Recorded data:
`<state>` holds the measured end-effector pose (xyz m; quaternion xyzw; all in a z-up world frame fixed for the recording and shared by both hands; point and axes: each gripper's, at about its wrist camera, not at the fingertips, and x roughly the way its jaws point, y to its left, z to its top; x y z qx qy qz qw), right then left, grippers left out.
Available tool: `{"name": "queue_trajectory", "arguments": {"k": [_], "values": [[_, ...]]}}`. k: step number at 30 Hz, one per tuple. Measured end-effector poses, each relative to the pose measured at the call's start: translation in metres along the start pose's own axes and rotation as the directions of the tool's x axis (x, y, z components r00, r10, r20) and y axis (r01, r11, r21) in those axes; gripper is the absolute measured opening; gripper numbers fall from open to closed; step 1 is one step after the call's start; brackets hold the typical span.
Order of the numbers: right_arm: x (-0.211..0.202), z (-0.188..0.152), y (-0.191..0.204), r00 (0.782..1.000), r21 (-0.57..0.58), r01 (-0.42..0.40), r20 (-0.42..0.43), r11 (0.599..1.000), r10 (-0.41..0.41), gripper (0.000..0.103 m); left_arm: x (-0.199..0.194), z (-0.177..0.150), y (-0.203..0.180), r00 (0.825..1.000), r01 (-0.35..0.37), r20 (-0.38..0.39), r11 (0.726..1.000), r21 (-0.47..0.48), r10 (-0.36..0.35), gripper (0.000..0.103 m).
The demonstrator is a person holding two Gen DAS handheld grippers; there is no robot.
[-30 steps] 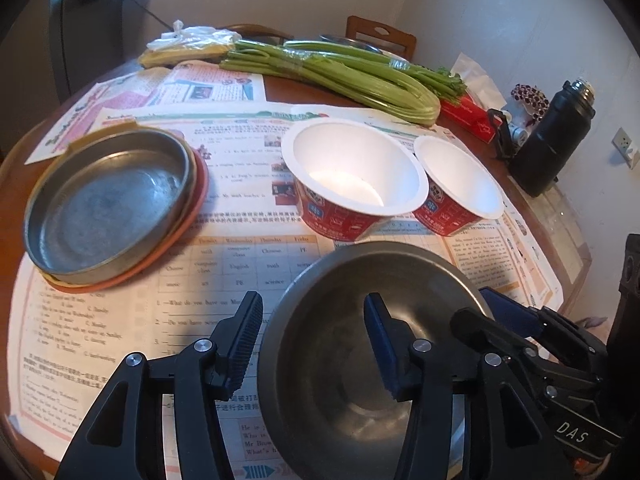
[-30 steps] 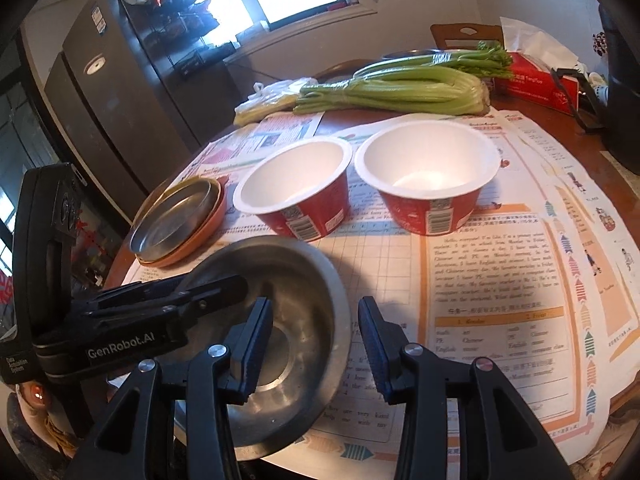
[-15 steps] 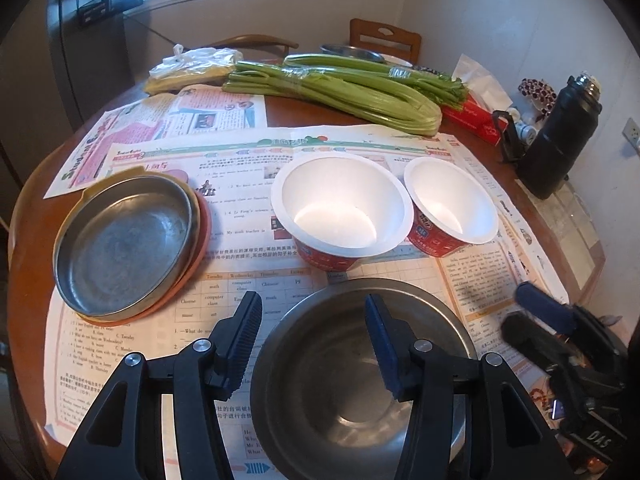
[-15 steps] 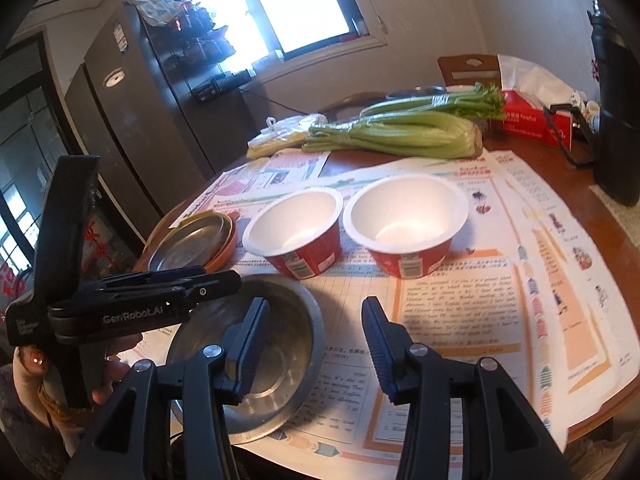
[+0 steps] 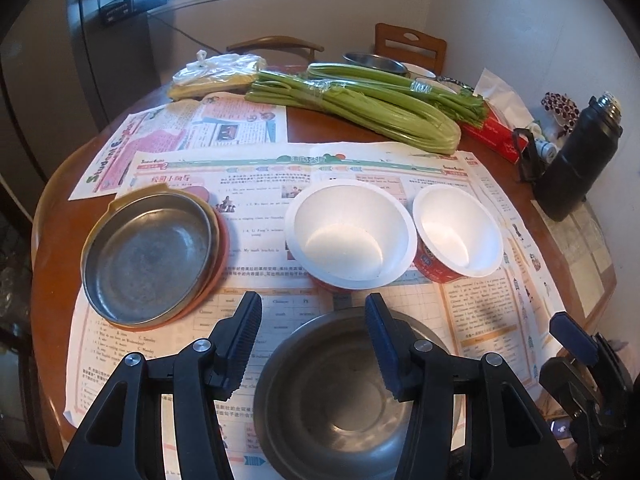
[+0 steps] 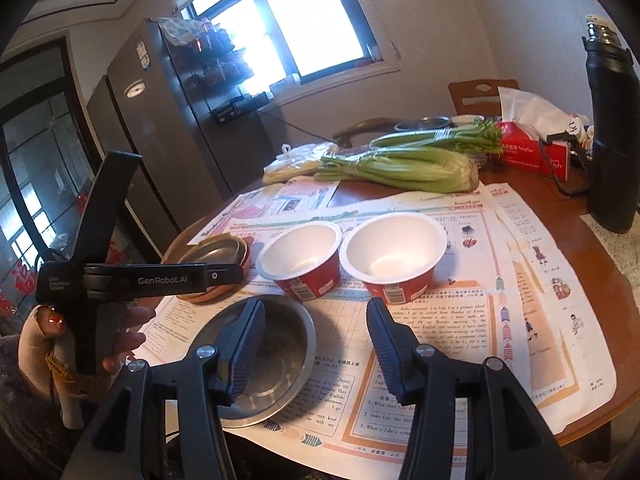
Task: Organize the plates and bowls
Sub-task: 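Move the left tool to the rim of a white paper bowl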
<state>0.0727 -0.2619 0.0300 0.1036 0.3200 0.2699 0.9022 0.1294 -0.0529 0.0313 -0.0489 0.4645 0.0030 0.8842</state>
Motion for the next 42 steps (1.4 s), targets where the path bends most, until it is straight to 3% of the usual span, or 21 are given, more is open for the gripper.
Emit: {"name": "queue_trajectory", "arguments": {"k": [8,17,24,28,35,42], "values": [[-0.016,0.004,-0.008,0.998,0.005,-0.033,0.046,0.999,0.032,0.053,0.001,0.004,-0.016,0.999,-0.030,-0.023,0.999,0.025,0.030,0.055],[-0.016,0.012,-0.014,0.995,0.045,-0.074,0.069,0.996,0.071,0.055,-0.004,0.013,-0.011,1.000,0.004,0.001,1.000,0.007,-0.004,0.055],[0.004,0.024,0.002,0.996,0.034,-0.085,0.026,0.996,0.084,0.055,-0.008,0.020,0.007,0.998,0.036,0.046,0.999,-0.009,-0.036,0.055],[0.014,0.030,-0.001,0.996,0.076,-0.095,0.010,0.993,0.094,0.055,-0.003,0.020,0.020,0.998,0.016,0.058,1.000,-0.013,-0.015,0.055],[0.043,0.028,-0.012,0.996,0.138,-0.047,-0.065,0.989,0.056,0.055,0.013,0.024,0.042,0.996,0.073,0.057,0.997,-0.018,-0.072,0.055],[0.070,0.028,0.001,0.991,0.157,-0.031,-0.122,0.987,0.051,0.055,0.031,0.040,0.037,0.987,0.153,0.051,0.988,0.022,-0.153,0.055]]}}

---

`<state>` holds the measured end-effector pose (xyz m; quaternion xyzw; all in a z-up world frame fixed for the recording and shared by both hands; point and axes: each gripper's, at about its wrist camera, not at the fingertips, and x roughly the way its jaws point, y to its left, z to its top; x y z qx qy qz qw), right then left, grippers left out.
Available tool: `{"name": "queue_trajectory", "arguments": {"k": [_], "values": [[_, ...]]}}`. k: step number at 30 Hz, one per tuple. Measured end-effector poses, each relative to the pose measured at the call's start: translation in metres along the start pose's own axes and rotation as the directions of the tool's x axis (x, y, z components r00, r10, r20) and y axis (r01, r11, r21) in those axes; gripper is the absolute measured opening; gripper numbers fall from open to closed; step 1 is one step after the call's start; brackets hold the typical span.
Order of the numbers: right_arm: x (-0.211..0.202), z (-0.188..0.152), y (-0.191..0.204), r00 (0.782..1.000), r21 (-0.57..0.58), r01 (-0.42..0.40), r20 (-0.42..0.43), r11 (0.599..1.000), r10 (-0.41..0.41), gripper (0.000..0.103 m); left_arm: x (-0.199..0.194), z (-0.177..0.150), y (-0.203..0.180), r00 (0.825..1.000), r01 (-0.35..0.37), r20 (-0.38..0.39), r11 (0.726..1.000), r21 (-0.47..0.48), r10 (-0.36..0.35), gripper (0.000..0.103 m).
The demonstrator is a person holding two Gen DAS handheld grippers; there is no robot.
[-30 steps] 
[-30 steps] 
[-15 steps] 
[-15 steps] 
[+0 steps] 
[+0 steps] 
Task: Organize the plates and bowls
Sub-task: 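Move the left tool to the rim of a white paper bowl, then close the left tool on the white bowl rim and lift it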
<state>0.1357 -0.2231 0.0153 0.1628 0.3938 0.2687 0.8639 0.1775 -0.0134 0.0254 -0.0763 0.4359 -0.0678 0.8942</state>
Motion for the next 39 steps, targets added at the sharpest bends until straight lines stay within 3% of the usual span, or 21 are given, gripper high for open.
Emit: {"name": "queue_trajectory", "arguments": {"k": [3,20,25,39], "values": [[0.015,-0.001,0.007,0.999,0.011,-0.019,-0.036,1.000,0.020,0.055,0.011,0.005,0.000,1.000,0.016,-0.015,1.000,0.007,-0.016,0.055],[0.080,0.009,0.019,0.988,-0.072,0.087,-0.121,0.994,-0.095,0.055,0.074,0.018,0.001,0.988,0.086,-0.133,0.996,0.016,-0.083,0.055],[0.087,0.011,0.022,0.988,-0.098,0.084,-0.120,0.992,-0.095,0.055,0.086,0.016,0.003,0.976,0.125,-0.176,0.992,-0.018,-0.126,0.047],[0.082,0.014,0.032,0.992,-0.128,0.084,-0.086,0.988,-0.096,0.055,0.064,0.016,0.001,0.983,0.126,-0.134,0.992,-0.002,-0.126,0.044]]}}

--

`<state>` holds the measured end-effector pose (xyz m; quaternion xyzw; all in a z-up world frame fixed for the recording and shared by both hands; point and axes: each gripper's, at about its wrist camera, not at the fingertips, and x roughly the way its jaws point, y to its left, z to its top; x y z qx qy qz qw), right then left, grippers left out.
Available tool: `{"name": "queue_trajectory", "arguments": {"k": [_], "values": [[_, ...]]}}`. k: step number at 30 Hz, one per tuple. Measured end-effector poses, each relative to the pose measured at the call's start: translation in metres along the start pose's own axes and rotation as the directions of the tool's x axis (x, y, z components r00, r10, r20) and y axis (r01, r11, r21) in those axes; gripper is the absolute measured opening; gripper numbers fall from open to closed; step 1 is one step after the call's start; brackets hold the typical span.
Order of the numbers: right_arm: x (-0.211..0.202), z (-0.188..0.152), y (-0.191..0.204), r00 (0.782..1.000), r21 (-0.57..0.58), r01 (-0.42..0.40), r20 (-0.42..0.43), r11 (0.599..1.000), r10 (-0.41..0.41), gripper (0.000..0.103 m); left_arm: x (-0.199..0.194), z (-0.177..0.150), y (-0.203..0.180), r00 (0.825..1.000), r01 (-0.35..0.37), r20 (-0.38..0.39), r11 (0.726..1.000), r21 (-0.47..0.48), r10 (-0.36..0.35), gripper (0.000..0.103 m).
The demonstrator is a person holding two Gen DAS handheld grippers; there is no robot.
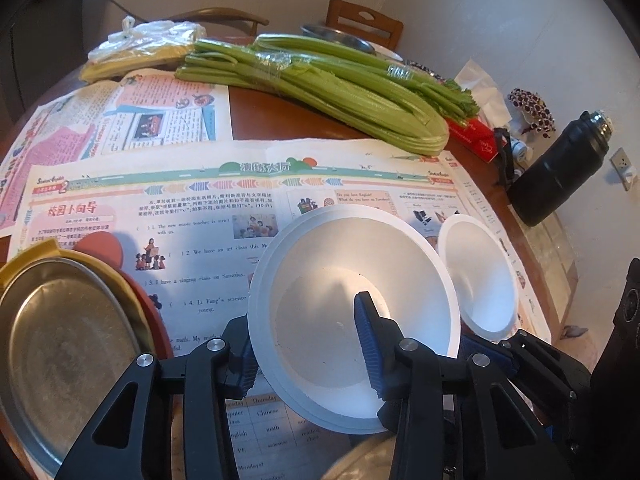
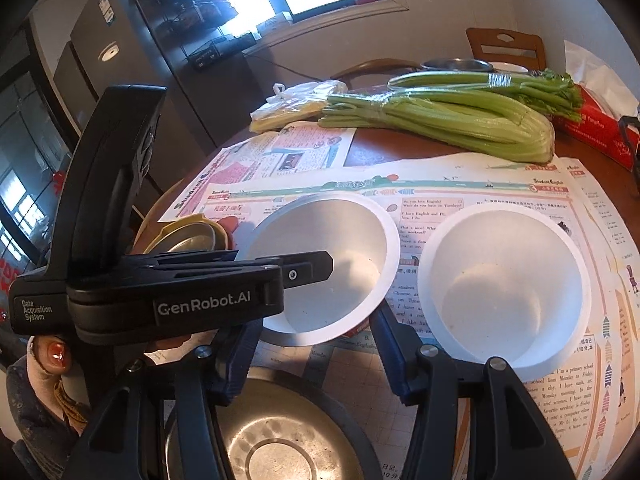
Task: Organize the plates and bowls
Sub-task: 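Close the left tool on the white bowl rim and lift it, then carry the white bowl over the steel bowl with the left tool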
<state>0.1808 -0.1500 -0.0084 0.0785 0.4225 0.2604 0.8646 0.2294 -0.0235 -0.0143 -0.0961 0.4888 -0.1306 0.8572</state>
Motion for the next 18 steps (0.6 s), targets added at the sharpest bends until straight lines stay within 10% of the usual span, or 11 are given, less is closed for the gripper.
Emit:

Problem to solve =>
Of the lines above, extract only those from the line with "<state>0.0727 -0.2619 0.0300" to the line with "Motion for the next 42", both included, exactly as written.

Solution to the exercise =>
<state>0.0727 -0.2619 0.0300 0.1036 0.3200 0.2699 0.9022 0.1294 -0.0529 0.0313 -0.0489 0.4645 0.0030 0.8842</state>
Motion for the next 42 steps (1.4 s), targets where the path bends most, until it is straight to 3% of the usual span, or 21 are given, more is open for the gripper.

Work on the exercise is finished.